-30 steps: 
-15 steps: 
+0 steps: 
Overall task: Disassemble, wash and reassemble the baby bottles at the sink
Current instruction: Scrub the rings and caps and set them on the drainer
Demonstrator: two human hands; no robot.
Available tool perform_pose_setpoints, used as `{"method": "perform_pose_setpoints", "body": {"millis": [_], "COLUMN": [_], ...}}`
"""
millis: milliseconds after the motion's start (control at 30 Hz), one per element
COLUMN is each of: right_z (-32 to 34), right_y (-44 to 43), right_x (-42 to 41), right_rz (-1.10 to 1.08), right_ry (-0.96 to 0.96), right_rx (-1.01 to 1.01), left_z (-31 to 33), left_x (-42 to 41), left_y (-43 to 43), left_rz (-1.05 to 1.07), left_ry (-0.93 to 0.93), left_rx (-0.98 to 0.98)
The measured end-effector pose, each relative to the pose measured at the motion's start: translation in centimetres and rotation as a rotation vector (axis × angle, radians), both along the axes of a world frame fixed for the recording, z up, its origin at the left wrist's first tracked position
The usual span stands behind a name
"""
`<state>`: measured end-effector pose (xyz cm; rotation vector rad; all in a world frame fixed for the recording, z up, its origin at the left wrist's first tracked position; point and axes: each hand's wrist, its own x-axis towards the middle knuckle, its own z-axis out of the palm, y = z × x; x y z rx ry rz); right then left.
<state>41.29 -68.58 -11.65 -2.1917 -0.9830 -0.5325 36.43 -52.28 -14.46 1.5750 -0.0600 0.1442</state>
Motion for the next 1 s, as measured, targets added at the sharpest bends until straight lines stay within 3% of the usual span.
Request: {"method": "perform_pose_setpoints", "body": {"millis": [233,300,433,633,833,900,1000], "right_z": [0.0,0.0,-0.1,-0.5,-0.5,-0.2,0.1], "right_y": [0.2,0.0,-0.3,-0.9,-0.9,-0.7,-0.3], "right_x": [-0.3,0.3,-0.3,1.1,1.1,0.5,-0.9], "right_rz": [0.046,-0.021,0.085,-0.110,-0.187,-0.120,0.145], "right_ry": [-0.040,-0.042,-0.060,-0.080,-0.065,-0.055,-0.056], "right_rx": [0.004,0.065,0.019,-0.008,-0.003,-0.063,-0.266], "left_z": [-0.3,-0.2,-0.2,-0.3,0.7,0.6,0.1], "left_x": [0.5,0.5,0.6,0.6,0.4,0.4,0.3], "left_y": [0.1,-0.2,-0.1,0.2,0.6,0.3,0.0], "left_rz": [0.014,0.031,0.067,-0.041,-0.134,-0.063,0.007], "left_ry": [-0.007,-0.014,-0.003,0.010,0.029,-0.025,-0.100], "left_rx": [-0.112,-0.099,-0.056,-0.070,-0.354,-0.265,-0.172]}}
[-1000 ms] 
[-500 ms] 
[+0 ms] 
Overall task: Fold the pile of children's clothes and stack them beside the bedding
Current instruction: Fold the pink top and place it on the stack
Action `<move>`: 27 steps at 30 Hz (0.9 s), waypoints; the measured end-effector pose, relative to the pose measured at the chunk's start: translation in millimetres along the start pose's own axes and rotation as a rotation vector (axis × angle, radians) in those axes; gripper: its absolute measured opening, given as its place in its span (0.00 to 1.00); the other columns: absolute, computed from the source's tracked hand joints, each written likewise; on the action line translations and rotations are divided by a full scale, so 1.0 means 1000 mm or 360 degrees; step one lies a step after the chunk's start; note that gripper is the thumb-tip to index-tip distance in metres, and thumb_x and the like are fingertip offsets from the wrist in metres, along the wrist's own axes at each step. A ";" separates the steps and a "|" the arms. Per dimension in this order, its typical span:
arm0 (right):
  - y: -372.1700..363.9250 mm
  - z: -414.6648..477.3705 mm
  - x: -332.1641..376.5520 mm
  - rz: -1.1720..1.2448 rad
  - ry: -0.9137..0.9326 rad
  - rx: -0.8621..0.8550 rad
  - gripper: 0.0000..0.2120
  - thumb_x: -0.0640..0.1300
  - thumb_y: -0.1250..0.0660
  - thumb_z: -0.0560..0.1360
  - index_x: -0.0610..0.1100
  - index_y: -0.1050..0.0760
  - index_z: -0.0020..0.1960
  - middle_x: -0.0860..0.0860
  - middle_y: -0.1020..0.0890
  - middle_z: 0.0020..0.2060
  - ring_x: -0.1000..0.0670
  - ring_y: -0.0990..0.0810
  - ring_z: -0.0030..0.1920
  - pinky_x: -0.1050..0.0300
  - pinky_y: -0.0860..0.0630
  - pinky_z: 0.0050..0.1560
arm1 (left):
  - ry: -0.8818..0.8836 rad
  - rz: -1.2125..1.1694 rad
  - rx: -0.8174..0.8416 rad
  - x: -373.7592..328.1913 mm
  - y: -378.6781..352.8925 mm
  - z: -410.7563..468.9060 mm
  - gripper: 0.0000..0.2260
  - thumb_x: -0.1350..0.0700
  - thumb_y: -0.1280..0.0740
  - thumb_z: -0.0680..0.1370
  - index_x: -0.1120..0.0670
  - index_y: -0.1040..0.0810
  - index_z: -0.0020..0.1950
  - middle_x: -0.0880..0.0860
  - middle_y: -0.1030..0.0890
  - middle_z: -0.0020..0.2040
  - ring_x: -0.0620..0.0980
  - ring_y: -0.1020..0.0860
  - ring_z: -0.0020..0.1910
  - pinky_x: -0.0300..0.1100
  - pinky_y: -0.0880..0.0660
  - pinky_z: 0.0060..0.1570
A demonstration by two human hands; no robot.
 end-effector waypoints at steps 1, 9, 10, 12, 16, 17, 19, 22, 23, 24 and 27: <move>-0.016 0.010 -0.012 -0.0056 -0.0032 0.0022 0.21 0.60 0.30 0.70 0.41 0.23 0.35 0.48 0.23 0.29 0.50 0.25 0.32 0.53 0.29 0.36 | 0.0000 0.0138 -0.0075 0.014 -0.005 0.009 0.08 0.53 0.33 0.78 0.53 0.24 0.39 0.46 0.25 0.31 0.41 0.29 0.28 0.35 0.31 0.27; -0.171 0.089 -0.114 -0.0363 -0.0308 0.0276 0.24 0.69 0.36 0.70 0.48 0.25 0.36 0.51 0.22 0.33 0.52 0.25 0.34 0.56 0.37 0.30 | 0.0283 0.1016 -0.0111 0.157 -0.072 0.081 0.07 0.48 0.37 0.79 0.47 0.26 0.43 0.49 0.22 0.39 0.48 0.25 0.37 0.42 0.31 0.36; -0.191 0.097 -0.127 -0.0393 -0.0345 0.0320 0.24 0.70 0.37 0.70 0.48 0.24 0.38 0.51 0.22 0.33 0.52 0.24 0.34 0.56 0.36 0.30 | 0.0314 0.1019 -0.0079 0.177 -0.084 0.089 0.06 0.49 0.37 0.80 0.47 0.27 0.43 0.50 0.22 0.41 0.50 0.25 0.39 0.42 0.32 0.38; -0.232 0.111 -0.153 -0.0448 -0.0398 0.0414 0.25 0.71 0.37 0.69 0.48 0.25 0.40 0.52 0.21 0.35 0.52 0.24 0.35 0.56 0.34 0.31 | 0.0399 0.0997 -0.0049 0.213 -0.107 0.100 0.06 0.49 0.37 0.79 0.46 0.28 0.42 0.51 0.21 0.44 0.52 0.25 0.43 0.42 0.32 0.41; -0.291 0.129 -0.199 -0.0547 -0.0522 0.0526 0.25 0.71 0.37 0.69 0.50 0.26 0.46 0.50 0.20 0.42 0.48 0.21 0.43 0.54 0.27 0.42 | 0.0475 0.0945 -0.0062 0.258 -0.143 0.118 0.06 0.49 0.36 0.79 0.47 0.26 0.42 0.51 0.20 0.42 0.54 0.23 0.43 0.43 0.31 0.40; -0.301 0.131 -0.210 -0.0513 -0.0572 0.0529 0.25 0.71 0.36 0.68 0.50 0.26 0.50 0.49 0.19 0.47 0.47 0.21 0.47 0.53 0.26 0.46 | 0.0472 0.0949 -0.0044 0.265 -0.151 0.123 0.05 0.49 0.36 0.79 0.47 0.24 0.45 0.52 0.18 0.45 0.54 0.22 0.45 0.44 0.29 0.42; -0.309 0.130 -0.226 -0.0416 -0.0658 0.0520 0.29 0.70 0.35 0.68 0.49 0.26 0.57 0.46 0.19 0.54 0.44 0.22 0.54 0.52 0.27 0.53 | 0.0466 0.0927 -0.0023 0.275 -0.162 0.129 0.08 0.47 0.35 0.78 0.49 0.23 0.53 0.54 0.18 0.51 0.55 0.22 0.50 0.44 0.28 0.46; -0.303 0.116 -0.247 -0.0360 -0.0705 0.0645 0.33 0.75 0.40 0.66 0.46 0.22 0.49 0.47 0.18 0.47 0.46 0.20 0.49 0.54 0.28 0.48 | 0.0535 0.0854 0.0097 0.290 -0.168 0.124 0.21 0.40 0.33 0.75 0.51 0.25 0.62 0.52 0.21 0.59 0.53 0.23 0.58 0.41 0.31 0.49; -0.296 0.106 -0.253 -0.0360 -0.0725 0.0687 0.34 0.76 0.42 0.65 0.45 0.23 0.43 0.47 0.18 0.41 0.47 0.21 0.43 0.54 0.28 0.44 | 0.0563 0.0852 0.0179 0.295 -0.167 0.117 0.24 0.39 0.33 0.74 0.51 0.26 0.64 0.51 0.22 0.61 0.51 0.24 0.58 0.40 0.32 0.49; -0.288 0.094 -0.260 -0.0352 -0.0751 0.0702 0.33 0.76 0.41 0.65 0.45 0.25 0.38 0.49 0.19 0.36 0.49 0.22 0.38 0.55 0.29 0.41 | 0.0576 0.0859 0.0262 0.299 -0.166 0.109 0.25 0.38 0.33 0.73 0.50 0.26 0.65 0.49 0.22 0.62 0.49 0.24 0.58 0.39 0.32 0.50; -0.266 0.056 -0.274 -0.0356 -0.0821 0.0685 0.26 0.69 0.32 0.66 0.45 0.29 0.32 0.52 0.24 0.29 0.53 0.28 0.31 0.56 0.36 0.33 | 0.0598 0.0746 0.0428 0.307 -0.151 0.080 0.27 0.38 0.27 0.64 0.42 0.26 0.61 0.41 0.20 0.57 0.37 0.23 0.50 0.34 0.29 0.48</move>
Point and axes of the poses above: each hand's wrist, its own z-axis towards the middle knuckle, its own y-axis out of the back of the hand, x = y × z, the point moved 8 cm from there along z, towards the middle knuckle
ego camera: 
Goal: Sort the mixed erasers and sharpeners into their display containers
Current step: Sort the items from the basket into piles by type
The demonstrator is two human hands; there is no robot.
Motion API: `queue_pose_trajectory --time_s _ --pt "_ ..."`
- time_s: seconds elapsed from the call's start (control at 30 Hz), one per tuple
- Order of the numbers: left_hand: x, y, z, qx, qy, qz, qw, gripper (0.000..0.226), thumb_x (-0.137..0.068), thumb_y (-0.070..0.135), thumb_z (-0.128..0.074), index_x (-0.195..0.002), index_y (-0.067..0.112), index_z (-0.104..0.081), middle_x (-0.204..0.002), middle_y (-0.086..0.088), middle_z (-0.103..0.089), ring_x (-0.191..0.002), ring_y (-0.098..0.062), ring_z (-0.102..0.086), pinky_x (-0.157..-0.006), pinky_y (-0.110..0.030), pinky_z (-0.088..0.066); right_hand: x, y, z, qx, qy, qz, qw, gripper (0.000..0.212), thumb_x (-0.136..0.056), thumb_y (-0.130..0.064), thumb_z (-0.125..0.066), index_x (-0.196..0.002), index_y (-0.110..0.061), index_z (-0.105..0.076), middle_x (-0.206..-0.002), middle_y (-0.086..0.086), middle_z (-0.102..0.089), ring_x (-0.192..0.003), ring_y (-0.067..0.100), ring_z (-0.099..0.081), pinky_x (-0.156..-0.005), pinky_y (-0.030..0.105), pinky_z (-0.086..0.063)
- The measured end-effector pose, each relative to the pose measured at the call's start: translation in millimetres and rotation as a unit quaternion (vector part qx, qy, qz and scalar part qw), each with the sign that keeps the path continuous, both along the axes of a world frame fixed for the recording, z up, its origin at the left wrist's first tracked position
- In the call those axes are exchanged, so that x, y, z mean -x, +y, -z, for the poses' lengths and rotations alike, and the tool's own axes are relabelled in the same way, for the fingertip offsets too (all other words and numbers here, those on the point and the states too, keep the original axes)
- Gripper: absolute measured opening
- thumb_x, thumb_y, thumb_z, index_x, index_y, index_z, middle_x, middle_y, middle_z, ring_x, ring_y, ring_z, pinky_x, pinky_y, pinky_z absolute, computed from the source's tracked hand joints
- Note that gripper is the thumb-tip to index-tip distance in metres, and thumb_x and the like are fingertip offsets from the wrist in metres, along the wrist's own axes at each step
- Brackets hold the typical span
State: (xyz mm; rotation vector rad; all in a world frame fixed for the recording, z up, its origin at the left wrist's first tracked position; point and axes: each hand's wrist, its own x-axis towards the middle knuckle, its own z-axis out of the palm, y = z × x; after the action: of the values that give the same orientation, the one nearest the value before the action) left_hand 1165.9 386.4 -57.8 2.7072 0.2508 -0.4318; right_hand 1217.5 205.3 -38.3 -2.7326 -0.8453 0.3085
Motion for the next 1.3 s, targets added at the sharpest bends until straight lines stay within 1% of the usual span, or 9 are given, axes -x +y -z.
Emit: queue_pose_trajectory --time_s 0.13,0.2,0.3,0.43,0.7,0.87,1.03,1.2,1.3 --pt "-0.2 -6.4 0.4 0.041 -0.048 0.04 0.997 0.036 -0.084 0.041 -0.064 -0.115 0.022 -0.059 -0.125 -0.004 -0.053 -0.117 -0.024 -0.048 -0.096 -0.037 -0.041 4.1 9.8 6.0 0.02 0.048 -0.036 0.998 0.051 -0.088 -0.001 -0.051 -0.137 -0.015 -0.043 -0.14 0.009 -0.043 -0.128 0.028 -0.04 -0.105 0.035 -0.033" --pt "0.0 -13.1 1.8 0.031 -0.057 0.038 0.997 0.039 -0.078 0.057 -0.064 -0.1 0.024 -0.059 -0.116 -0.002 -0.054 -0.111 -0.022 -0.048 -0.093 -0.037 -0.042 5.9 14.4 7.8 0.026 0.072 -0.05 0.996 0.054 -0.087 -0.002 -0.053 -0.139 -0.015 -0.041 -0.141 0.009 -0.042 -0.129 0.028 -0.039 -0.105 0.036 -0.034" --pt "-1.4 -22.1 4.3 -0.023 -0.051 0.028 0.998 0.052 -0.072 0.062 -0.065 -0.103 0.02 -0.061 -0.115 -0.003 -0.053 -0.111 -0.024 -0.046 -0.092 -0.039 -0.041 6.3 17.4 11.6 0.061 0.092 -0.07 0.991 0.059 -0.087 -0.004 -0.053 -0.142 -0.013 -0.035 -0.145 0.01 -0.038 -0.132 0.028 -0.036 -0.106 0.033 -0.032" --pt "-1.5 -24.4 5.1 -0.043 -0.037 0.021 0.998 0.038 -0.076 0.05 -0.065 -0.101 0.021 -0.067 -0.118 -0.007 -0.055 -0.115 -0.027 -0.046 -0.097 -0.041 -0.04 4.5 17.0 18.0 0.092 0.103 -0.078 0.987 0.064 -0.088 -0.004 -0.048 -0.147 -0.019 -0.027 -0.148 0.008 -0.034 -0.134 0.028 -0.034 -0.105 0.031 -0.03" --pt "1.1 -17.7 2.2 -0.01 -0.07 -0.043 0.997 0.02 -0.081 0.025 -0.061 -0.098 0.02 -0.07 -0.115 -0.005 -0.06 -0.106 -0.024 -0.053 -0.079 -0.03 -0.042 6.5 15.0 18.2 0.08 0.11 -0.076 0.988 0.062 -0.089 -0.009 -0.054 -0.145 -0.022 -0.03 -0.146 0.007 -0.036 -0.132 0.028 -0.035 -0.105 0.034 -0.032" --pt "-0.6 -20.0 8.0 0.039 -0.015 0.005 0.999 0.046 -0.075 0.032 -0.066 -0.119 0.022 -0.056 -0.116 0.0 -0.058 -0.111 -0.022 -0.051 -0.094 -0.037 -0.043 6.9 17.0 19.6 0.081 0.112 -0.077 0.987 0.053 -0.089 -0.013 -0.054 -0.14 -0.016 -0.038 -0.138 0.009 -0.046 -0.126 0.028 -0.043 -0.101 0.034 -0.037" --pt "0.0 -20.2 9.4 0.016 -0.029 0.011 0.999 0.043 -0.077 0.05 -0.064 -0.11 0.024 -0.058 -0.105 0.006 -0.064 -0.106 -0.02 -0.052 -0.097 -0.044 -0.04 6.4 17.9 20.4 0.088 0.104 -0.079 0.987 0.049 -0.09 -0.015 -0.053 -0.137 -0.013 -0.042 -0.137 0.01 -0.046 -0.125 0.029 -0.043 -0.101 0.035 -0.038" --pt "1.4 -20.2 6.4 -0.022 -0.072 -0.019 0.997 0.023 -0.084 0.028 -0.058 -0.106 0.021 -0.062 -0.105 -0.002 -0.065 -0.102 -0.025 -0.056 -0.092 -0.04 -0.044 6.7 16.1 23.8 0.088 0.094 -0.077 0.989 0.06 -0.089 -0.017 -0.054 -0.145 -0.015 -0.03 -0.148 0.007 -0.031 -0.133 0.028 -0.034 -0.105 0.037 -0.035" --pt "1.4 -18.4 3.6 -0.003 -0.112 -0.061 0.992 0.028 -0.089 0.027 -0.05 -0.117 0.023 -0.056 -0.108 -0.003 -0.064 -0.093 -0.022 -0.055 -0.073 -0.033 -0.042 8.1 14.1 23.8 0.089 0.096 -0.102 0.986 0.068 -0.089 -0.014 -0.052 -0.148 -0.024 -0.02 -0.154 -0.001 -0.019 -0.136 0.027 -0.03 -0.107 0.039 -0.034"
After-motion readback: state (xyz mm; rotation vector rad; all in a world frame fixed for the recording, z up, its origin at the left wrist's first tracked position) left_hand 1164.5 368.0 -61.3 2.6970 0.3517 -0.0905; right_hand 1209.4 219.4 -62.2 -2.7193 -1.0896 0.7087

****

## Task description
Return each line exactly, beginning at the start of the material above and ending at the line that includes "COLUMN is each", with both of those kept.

## Reply to the task
-30 steps: 
-15 steps: 
+0 steps: 
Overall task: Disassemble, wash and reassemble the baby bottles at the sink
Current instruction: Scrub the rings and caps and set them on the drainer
Demonstrator: two human hands; no robot.
Available tool perform_pose_setpoints, used as `{"method": "perform_pose_setpoints", "body": {"millis": [_], "COLUMN": [_], ...}}`
"""
millis: milliseconds after the motion's start (control at 30 Hz), one per element
COLUMN is each of: right_z (-32 to 34), right_y (-44 to 43), right_x (-42 to 41), right_rz (-1.10 to 1.08), right_ry (-0.96 to 0.96), right_rx (-1.01 to 1.01), left_z (-31 to 33), left_x (-42 to 41), left_y (-43 to 43), left_rz (-1.05 to 1.07), left_ry (-0.93 to 0.93), left_rx (-0.98 to 0.98)

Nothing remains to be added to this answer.